Zusammenfassend würde ich Favela wie folgt definieren:
1. eine lokale Ansiedlung im urbanen Raum von unbestimmter Größe, welche
sich auf Grund von bestehenden Ausschließungspraxen und
institutionalisierten Diskriminierungen gebildet hat und durch erschwerten
Zugang zu staatlichen und sozialen Ressourcen gekennzeichnet ist.
2. eine, innerhalb einer Klassengesellschaft und innerhalb einer rassistischen
Vision, die sich in der Ideologie des Branqueamentos ausdrückt, von außen
bestimmte und festgelegte negative Identität
3. die Frage der internen Identitätsbildung ist jeweils im konkreten Fallbeispiel
zu untersuchen und kann, aufgrund der Spiegelung im Rahmen der
Gesamtgesellschaft, eine von innen her aufgebaute positive Gegenidentität
oder eine verinnerlichte Negativ-Identität bilden.
Favelas sind daher Resultat und Spiegel der sozialen Strukturen Brasiliens. Als
historische Konsequenz der patriarchalen und patrimonialen
Sklavenhaltergesellschaft, zeigen sie deutlich die rassistischen Strukturen Brasiliens
auf. Innerhalb des liberal-kapitalistischen Systems der Gegenwart sind sie Spiegel
einer Klassengesellschaft, wo der Staat kein soziales Korrektiv bietet. Favelas sind
daher die direkte Folge einer Ausschließungspraxis mit Gesetzescharakter, welche
ökonomische und soziale Ausgrenzung zur Folge hat und eine Klassenhierarchie
festigt, wo sich die (ursprünglich rassistisch) Ausgegrenzten ganz unten befinden.
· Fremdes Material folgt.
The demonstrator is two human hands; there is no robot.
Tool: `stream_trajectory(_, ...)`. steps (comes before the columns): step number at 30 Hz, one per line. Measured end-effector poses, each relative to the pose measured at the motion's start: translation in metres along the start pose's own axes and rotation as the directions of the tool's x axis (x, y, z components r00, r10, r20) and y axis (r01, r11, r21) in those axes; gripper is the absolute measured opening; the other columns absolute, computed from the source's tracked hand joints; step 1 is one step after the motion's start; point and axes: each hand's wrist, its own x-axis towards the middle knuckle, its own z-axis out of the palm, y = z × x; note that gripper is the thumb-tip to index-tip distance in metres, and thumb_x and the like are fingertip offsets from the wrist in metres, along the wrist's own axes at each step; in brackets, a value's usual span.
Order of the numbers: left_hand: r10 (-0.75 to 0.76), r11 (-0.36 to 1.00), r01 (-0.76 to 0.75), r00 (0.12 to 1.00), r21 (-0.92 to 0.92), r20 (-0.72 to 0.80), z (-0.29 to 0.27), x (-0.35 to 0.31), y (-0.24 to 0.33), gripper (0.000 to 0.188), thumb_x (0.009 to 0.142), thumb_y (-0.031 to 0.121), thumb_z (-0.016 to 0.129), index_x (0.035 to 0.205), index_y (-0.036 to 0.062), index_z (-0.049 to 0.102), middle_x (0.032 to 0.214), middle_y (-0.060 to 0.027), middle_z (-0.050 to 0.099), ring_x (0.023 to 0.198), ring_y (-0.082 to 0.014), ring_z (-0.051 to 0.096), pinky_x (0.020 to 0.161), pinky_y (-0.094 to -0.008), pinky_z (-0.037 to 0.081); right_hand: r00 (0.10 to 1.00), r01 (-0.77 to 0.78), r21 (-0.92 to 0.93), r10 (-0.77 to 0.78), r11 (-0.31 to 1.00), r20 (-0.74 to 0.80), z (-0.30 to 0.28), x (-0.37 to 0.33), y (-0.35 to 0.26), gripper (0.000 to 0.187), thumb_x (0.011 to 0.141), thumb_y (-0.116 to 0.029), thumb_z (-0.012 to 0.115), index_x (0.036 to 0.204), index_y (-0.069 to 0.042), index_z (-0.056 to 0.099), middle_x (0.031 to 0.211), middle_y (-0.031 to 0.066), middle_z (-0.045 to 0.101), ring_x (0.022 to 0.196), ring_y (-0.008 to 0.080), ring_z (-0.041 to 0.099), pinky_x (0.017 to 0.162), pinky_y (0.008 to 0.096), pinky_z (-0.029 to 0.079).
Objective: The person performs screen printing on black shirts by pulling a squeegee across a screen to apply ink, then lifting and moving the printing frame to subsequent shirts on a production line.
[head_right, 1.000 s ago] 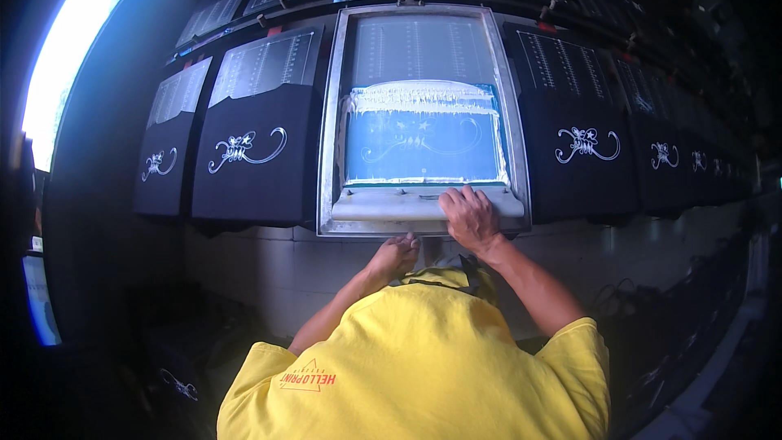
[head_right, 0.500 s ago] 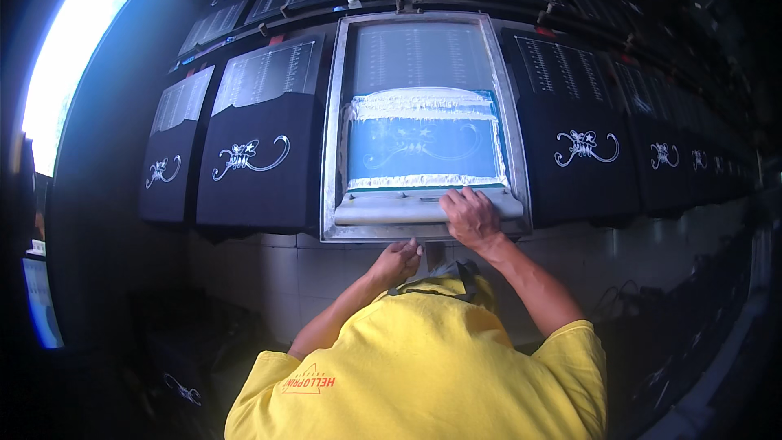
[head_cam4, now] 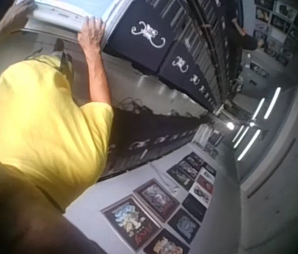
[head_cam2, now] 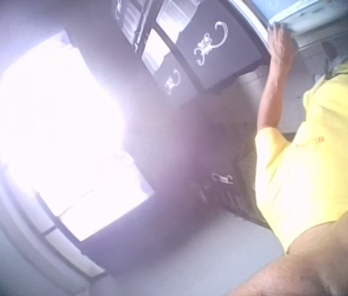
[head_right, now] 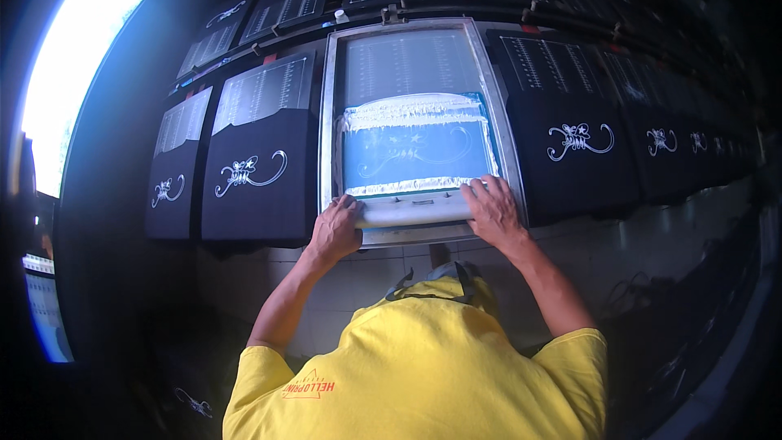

Aufgabe des brasilianischen Staates wäre, diese verfestigten Strukturen
aufzubrechen und eine Sozial- und Wirtschaftspolitik anzubieten, die gleichen
Zugang zu den Ressourcen und zum Arbeitsmarkt ermöglichen würde. Große
Investitionen in Bildung und Berufsbildung, in Infrastruktur und
Wirtschaftsförderungsmaßnahmen wären nötig. Die Frage von
Restitutionszahlungen an die NachfahrInnen der SklavInnen wäre aufzuwerfen, um
die historischen Ungleichheiten beseitigen zu können.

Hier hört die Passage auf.